I recommended “Understanding Distributed Systems: What every developer should know about large distributed applications” by Roberto Vitillo to all my colleagues back when I worked on SaaS systems.
“Designing Data-Intensive Applications: The Big Ideas Behind Reliable, Scalable, and Maintainable Systems” by Martin Kleppmann as the more advanced deep dive.
Both books provide timeless conceptual advice. Kleppmann’s description of developing a database by starting from an append-only text file really stuck with me.
> Lamport's paper "Time, Clocks, and the Ordering of Events in a Distributed System"
I know this article is a classic. I studied it at school but I've always found it very hard to understand. Maybe I'm wrong but I have the feeling that relatively few engineers use these formalisms as their mental models when designing distributed systems.
It was surprising that Kleppman's book was mentioned only at the very end of the article, but at least it came with an understandable caveat. That book is incredible - although in all honesty it does require solid foundation of distributed systems to make proper sense.
Until you have personally battled with replication lag, real-life impacts of eventual consistency and distributed writes, Data-Intensive Applications feels like a dry theoretical read. If you do come across the book with the scars and lessons, it does open the world up.

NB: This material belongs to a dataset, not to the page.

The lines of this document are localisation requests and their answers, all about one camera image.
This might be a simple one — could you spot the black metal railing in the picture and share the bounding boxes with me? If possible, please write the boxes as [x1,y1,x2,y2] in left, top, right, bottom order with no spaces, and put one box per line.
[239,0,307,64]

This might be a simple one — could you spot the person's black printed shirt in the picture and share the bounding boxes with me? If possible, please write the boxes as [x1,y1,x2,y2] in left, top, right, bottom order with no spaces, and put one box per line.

I often like to think that, at a basic level, all a [edit: indexed] db "does" is move our O(n) search of an unordered text file to the O(log n) search of a tree
From a high-altitude view, that's why splitting a huge database table into smaller partitions is not an automatic performance win. If you have M partitions with N rows each, then a lookup might require O(log M) time to find a partition and O(log N) time to find a row within the partition. But O(log M + log N) = O(log MN) which is what you would get from a single big table with appropriate indexing.

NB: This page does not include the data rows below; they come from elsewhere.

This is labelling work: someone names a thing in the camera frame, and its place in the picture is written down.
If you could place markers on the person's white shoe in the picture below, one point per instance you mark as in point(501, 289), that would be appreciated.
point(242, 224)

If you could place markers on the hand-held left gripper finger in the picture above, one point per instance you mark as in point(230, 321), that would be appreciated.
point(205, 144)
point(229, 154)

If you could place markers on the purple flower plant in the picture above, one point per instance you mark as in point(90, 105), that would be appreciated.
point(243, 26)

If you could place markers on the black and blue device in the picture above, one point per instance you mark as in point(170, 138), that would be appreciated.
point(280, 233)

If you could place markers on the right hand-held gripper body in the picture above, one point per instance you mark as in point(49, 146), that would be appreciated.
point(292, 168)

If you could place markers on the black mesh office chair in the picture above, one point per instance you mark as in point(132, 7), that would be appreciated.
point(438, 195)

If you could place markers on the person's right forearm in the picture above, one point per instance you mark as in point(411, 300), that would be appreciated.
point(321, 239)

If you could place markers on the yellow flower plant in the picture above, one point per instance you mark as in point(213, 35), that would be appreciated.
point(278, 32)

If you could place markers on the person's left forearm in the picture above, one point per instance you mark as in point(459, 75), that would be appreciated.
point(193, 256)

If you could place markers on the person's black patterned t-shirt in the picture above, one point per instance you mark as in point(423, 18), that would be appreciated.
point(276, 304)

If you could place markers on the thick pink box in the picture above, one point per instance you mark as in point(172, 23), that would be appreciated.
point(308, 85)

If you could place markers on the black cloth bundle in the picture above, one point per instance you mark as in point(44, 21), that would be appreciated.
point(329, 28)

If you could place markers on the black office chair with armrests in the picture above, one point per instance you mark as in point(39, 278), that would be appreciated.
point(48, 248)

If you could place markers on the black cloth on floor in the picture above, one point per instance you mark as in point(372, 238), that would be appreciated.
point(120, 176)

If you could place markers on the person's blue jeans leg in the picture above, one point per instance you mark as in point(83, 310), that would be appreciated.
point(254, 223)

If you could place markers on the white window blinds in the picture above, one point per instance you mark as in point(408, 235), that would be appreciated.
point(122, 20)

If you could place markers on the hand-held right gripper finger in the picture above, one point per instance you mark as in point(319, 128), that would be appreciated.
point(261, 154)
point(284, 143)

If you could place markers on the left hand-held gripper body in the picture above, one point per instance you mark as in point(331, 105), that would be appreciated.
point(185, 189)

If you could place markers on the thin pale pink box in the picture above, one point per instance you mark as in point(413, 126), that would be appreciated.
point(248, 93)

Of course, in the real world constant factors and implementation details matter, so this is just a heuristic. But it seems to run contrary to a lot of novice programmers' intuition that a large DB table must automatically be a slow one.
The book that Dominik Tornow is writing “Thinking in Distributed Systems” has been an excellent next read after DDIA for me (it’s not yet finished I believe).
Really shows the experience of someone who understands this stuff inside and out (was one of the main people behind Temporal).
“Designing Data-Intensive Applications: The Big Ideas Behind Reliable, Scalable, and Maintainable Systems” by Martin Kleppmann as the more advanced deep dive.
Both books provide timeless conceptual advice. Kleppmann’s description of developing a database by starting from an append-only text file really stuck with me.